Scientific classification
- Kingdom: Plantae
- Clade: Embryophytes
- Clade: Tracheophytes
- Clade: Spermatophytes
- Clade: Angiosperms
- Clade: Eudicots
- Clade: Rosids
- Order: Fabales
- Family: Fabaceae
- Subfamily: Faboideae
- Genus: Astragalus
- Species: A. aquilonius
- Binomial name: Astragalus aquilonius (Barneby) Barneby

= Astragalus aquilonius =

- Genus: Astragalus
- Species: aquilonius
- Authority: (Barneby) Barneby
- Conservation status: G3

Species of legume

Astragalus aquilonius, the Lemhi milkvetch, is a milkvetch species belonging to the Fabaceae family.

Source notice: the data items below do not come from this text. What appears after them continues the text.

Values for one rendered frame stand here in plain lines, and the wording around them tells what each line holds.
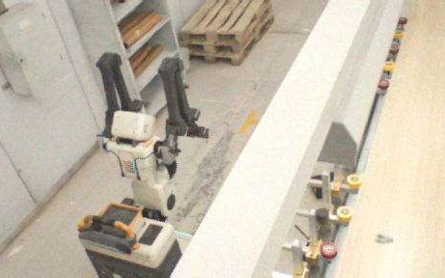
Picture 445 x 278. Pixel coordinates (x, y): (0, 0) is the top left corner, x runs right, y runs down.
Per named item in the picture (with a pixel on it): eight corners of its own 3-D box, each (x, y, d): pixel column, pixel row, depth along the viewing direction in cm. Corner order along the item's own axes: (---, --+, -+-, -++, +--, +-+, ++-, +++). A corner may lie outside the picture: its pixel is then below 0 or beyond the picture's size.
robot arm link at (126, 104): (99, 56, 278) (115, 57, 274) (105, 51, 282) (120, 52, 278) (120, 115, 304) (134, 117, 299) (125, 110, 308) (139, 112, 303)
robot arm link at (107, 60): (91, 58, 271) (105, 59, 267) (105, 50, 282) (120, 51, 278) (106, 127, 291) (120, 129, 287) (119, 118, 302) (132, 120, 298)
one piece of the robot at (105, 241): (142, 260, 265) (122, 249, 246) (93, 245, 279) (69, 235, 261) (150, 239, 269) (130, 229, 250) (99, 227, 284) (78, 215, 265)

It is native to Idaho.

== Description ==

The flowers may be white, green, purple, or violet. The blooming period occurs in May, June, and July. The leaves are arranged alternately. The fruit is a legume. The long stipules are purplish. The lanceolate leaves are typically purplish. The pedicels are slender. The fruit is usually straight and divaricate, with loosely spreading pods.

== Conservation status ==

It has a global conservation rank of G3, indicating it is vulnerable. This rank is the same within Idaho. The plant is found near the upper Salmon River and the lower Lemhi River, and occurs in Lemhi, Custer, and Butte counties. It is known to grow in 39 locations.